Starting with the line containing "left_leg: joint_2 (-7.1" and going on through the line containing "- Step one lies", return the lines of the data below exactly, and only those.
#### AVAILABLE DATA ####
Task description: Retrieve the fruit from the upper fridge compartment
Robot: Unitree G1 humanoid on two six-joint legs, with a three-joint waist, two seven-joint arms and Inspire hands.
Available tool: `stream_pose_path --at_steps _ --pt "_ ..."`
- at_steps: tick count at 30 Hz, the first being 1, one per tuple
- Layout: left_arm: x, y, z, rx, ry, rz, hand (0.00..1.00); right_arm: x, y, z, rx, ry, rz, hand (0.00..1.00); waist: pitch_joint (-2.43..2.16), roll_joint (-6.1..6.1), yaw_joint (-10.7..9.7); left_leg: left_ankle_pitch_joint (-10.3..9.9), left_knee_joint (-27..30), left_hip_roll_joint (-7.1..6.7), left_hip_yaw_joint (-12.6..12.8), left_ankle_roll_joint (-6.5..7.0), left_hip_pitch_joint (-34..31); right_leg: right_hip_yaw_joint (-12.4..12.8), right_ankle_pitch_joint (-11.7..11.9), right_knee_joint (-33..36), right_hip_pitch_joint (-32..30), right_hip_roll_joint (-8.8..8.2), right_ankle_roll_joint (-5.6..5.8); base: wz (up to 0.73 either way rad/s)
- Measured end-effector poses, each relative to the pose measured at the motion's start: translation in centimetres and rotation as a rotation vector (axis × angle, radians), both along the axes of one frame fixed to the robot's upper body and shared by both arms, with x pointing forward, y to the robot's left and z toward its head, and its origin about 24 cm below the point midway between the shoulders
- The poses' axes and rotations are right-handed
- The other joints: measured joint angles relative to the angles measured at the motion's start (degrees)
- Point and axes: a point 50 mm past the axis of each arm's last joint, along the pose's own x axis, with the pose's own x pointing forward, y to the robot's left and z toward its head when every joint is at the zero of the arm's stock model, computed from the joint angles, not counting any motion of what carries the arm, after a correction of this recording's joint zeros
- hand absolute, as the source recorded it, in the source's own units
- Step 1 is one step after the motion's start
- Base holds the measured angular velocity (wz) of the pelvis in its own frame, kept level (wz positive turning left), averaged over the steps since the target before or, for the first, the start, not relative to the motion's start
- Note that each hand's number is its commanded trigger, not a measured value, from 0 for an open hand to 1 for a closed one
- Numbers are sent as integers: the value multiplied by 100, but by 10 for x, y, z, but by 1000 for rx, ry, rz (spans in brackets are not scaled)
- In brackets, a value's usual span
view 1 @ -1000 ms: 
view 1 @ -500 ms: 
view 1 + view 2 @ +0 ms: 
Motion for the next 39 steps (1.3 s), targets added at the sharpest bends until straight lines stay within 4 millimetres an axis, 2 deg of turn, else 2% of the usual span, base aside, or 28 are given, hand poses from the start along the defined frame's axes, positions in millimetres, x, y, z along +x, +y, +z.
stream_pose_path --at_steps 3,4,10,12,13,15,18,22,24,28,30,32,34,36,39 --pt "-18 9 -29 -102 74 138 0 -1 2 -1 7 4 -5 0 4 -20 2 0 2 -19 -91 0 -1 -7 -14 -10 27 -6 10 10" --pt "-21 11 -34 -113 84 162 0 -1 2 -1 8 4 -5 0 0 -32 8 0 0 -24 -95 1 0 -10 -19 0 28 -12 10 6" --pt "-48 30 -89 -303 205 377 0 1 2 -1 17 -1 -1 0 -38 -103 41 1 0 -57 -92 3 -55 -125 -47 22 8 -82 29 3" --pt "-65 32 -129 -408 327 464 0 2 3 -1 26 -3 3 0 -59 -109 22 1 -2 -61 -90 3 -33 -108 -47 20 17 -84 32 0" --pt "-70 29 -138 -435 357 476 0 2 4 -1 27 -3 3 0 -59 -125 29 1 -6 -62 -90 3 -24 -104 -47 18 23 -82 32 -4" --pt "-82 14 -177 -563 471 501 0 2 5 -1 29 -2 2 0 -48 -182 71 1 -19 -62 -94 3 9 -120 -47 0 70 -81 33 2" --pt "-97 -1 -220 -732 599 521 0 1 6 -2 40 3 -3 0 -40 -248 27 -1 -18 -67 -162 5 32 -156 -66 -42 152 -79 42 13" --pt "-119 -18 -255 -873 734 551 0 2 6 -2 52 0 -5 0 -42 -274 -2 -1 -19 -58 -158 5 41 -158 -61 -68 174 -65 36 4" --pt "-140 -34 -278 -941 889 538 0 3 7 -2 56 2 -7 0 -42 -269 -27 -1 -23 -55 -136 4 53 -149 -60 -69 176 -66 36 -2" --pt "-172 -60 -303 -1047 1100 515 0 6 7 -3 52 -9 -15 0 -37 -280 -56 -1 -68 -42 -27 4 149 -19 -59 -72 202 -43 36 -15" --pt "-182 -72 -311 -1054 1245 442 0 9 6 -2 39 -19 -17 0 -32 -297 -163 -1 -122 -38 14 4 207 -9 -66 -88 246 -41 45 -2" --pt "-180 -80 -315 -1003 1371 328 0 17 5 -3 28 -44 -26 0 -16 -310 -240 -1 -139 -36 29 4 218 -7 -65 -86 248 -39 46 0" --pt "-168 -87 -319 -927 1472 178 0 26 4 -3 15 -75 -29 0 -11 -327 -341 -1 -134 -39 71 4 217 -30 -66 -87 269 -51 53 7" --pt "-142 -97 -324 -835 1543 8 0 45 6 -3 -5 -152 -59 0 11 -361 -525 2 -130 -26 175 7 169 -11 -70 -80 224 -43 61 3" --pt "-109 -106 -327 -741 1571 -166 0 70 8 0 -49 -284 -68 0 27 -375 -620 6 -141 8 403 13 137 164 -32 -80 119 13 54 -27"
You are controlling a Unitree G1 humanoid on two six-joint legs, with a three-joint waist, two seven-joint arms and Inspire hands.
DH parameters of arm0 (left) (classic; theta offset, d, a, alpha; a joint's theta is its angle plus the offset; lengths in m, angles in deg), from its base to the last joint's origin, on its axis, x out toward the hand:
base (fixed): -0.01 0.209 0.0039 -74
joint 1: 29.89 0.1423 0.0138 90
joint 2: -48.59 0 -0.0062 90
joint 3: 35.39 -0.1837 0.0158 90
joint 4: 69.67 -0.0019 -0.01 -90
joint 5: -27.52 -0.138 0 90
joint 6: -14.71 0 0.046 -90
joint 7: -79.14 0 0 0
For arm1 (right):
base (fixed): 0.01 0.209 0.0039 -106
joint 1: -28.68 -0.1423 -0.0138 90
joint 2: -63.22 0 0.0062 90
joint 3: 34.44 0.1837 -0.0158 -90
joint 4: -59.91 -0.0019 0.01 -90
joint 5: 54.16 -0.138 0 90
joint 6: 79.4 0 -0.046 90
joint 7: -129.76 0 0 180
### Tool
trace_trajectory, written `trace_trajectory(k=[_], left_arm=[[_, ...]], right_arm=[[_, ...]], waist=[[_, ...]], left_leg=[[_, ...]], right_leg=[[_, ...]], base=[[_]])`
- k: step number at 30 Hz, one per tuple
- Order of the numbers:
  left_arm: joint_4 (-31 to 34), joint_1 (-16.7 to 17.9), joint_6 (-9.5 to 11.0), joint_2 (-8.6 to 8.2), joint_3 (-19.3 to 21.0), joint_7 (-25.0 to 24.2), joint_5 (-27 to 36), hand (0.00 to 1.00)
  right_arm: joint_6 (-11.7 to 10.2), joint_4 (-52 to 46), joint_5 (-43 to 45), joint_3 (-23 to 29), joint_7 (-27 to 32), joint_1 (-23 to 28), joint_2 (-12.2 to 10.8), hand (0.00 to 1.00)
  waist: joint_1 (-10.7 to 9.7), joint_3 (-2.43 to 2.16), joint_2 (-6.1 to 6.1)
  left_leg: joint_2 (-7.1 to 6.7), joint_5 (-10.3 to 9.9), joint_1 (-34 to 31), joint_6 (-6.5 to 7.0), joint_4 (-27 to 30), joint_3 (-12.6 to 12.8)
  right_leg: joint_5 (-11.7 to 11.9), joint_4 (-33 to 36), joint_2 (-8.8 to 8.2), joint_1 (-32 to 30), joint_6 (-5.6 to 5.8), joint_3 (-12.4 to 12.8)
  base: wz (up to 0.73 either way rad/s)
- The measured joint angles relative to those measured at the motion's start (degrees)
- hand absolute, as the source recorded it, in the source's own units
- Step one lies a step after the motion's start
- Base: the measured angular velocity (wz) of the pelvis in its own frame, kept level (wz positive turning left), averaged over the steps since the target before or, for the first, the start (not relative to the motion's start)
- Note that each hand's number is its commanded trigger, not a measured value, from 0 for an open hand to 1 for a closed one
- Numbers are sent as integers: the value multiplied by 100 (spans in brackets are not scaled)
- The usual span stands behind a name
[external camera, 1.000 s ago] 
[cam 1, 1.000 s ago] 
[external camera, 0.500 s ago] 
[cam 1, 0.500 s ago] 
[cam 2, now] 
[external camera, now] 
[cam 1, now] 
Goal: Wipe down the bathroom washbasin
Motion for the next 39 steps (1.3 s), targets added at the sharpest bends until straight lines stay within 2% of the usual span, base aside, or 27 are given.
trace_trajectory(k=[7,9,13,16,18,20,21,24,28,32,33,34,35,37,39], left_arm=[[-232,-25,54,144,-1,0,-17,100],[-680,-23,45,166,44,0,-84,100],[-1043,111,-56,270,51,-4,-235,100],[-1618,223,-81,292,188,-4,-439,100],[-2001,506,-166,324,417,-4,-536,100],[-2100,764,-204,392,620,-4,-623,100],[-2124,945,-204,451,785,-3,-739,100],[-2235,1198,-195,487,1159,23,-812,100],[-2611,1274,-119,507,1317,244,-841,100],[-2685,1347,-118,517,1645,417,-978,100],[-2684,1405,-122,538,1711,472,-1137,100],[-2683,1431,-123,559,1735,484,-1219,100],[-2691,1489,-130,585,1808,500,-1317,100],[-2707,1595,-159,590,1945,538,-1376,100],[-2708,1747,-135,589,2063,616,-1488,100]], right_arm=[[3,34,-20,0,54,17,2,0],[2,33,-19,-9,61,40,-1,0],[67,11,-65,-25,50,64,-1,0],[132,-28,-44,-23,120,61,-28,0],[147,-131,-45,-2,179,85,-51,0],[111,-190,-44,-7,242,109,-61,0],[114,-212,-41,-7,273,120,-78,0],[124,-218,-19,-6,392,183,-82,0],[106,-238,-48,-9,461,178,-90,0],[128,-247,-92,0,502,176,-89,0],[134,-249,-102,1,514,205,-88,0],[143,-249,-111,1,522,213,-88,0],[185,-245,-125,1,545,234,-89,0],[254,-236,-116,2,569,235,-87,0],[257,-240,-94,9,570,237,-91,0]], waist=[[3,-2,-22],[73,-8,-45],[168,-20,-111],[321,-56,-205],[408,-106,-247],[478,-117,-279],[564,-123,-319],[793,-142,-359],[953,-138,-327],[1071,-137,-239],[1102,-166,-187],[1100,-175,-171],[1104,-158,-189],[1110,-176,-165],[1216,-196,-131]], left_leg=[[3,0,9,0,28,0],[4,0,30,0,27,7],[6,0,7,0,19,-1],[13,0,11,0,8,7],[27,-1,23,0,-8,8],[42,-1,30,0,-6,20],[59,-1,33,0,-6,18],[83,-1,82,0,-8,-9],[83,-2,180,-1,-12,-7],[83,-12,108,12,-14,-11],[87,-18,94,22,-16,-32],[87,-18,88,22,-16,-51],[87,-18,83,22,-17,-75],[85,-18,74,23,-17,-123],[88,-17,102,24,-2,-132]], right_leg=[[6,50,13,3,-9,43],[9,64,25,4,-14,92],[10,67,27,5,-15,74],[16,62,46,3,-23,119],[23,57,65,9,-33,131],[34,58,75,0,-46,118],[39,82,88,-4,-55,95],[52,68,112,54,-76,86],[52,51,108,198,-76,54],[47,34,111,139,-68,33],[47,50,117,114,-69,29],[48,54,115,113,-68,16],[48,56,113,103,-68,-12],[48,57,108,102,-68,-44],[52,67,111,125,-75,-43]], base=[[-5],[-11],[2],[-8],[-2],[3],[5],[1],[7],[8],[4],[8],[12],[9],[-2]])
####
RESULT OF THE TASK -
  left_leg: joint_2 (-7.1 to 6.7), joint_5 (-10.3 to 9.9), joint_1 (-34 to 31), joint_6 (-6.5 to 7.0), joint_4 (-27 to 30), joint_3 (-12.6 to 12.8)
  right_leg: joint_5 (-11.7 to 11.9), joint_4 (-33 to 36), joint_2 (-8.8 to 8.2), joint_1 (-32 to 30), joint_6 (-5.6 to 5.8), joint_3 (-12.4 to 12.8)
  base: wz (up to 0.73 either way rad/s)
- The measured joint angles relative to those measured at the motion's start (degrees)
- hand absolute, as the source recorded it, in the source's own units
- Step one lies a step after the motion's start

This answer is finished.